Tosi, anzi, fa presente che il Sindaco uscente non solo non lotta e non batte i pugni per Verona, ma addirittura si è alleato in posizione di sudditanza con chi ovviamente persegue interessi diversi da Verona, cioè il Sindaco Brugnaro: “Venezia non vuole Verona città metropolitana e sta conducendo una partita politica che rischia di tagliarci fuori ancor di più. Mi riferisco alla PaTreVe, la grande città metropolitana che da Venezia si allarga a Padova e Treviso. Già adesso il Veneto orientale fa asse a discapito di Verona, il caso di scuola è l’aeroporto: i loro scali hanno ricevuto centinaia di milioni di finanziamento a fondo perduto dallo Stato, mentre il Catullo ha dovuto arrangiarsi ricapitalizzando”.

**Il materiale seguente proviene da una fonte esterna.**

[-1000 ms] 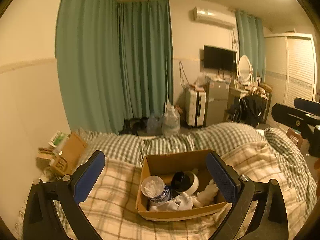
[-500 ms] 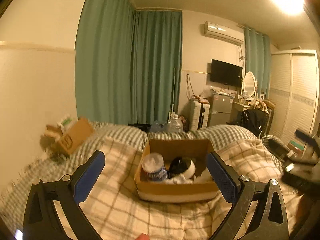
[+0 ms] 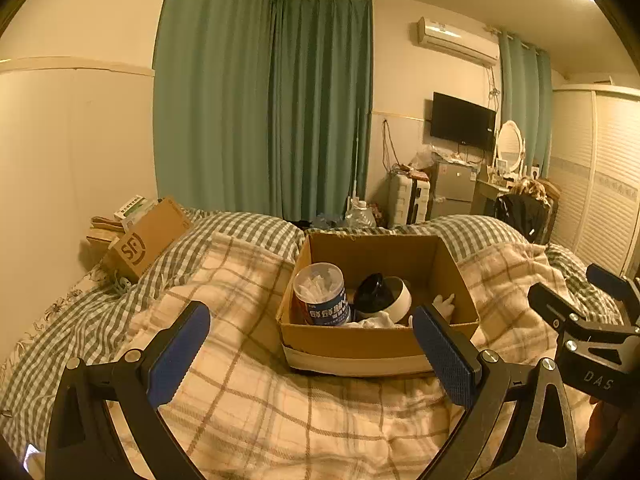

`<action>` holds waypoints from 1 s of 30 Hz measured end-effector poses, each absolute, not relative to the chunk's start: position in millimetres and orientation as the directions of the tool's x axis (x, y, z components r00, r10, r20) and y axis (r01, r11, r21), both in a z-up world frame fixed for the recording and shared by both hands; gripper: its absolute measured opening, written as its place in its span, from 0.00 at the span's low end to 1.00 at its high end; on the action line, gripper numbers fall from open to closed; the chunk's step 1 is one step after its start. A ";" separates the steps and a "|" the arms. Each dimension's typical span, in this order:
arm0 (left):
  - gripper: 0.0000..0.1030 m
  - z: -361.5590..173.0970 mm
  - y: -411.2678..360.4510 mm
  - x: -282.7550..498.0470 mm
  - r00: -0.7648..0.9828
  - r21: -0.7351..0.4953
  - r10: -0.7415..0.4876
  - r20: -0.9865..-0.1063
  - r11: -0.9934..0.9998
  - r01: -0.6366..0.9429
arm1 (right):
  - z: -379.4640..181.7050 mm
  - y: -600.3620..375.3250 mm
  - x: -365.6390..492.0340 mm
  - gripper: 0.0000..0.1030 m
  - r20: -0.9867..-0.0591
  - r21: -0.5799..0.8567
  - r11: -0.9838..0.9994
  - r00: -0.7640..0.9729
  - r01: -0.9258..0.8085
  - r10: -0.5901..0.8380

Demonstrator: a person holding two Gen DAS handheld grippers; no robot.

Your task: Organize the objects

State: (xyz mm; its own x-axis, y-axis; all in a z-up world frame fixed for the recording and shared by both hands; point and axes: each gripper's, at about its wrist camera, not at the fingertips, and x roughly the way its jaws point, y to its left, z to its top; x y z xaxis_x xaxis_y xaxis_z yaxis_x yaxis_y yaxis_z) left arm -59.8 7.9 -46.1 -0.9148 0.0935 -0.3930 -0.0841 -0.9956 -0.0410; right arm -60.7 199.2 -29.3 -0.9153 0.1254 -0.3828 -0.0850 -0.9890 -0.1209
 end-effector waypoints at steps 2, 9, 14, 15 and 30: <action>1.00 -45.3 7.9 -59.1 -0.915 -0.041 0.092 -0.392 -0.996 -0.083 | -29.1 198.7 -60.2 1.00 -0.381 -0.122 -0.989 -0.916 -0.087 0.128; 1.00 -46.6 8.7 -59.0 -0.911 -0.031 0.092 -0.401 -0.996 -0.086 | -29.9 199.3 -60.1 1.00 -0.385 -0.119 -0.989 -0.914 -0.086 0.126; 1.00 -47.1 9.4 -59.0 -0.910 -0.035 0.091 -0.405 -0.996 -0.085 | -29.6 199.3 -59.9 1.00 -0.385 -0.118 -0.989 -0.915 -0.085 0.124; 1.00 -47.2 9.5 -59.5 -0.910 -0.034 0.091 -0.405 -0.996 -0.084 | -29.7 199.5 -59.9 1.00 -0.386 -0.117 -0.990 -0.914 -0.084 0.123; 1.00 -48.4 10.8 -59.3 -0.912 -0.028 0.089 -0.401 -0.996 -0.084 | -30.8 199.5 -60.0 1.00 -0.392 -0.114 -0.990 -0.911 -0.085 0.124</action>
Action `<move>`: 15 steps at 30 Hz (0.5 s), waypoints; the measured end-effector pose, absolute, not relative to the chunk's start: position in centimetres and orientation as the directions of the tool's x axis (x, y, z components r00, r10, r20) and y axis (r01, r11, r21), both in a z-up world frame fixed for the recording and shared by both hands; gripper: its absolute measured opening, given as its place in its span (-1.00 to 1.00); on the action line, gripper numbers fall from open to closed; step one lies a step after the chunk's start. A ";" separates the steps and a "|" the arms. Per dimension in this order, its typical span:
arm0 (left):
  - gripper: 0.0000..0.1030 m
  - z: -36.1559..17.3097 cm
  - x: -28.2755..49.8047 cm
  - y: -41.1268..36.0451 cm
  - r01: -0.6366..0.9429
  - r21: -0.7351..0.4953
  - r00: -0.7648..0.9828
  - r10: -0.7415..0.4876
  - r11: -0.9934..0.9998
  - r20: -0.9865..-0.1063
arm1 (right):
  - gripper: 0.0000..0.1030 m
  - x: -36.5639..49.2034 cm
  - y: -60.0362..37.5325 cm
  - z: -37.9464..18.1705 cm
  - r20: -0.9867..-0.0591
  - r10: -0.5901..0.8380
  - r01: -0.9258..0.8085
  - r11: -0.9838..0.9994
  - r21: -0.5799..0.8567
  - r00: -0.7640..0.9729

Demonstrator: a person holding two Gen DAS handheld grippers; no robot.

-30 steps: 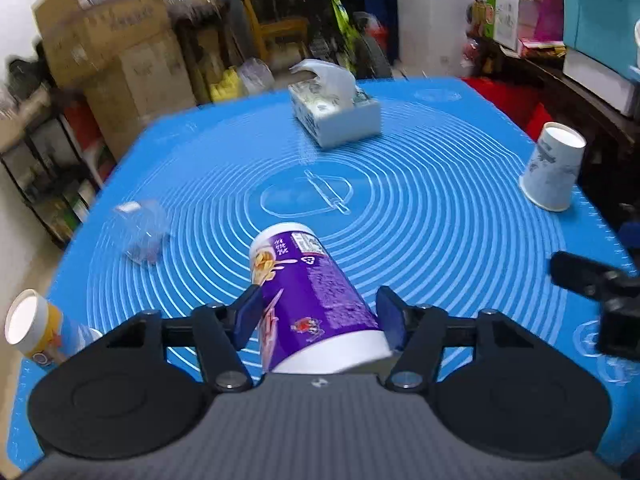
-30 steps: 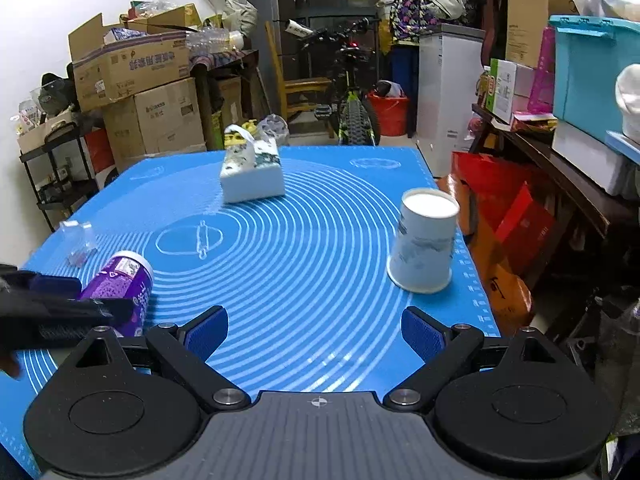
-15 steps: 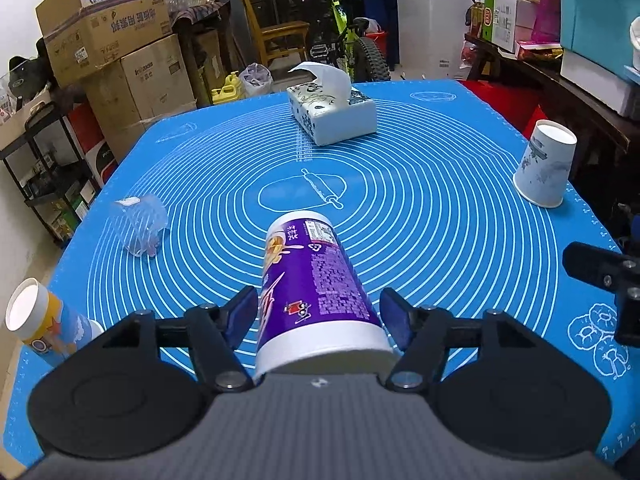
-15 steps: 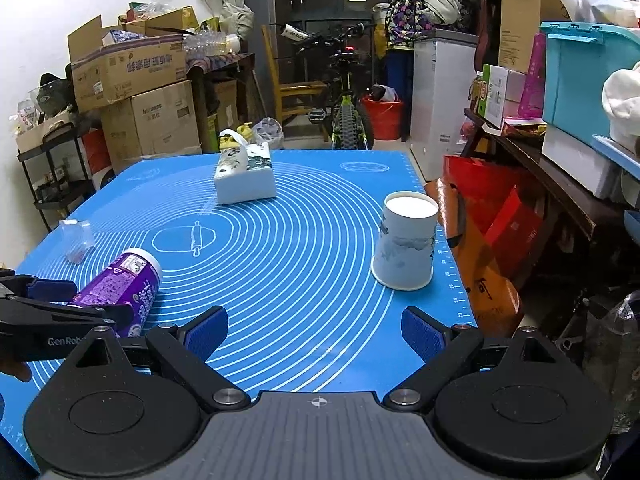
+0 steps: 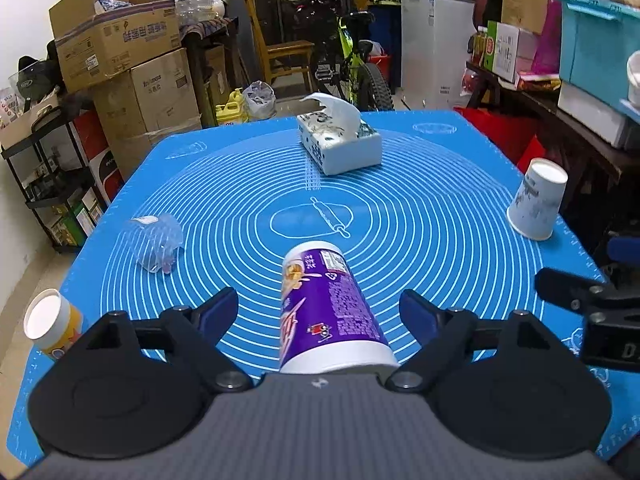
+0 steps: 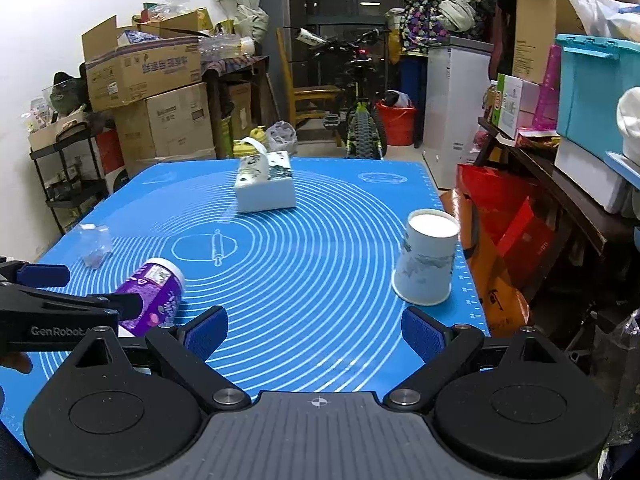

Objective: Flip cup upside down
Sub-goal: 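Lift the purple cup with the left tool and carry it toward the right tool, then grasp the purple cup with the right tool while the left tool releases it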

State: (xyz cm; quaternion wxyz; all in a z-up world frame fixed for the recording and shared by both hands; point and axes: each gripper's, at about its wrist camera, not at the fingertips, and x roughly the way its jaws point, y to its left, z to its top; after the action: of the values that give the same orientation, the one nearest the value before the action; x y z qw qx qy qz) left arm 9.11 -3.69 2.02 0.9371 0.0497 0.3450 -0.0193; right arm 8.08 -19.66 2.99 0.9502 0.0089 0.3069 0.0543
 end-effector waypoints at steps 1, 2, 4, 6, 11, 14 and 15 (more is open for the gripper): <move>0.73 2.2 9.0 -3.5 0.069 0.073 0.763 -0.006 0.995 -0.646 | 0.83 8.1 -19.5 3.1 -0.584 0.115 -0.104 0.993 0.053 0.804; 0.76 2.4 8.8 -3.1 0.065 0.064 0.766 -0.009 0.996 -0.643 | 0.83 8.2 -19.3 3.3 -0.585 0.122 -0.111 0.992 0.056 0.802; 0.78 2.7 8.6 -2.5 0.056 0.048 0.769 -0.012 0.997 -0.639 | 0.83 8.3 -18.8 3.7 -0.586 0.137 -0.127 0.990 0.058 0.799; 0.79 2.9 8.4 -1.4 0.035 0.028 0.770 -0.009 0.999 -0.638 | 0.85 8.5 -18.1 4.2 -0.586 0.151 -0.148 0.988 0.053 0.796; 0.79 2.9 8.5 1.7 -0.052 0.027 0.783 0.058 0.998 -0.620 | 0.90 9.9 -15.7 5.3 -0.610 0.206 -0.224 0.974 0.047 0.765; 0.79 2.2 8.9 3.7 -0.079 0.028 0.773 0.079 0.996 -0.629 | 0.90 11.4 -13.5 5.3 -0.646 0.246 -0.283 0.958 0.048 0.723; 0.79 1.9 9.0 4.2 -0.088 0.031 0.769 0.088 0.996 -0.634 | 0.90 12.2 -12.8 5.2 -0.661 0.251 -0.293 0.955 0.049 0.707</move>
State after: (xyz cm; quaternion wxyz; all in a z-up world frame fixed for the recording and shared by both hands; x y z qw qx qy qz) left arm 9.03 4.24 1.86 0.9404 -0.0003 0.3369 0.0467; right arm 12.22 -12.82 5.19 0.9235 -0.0298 0.3531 0.1472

“Sboarina non solo si sta lasciando sfuggire occasioni importanti in tema di Pnrr, ma è sempre più marginale sullo scacchiere regionale e nazionale, si pensi agli investimenti dell’aeroporto che riguardano soprattutto Venezia (dove arriverà l’alta velocità) e Treviso e che invece tagliano fuori Verona (non c’è ancora un progetto del collegamento veloce città – aeroporto)”, aggiunge Michele Croce, che corre per le prossime elezioni a sostegno di Tosi.

Croce rincara: “Verona è sempre più sola perché Sboarina si dimostra indeciso nel prendere posizione, da parte sua non c’è mai stato il coraggio di battere i pugni quando serviva. Verona ha ben ragione di avere ambizioni da città metropolitana, ma per averne il peso serve un’Amministrazione comunale che sappia incidere, soprattutto politicamente”.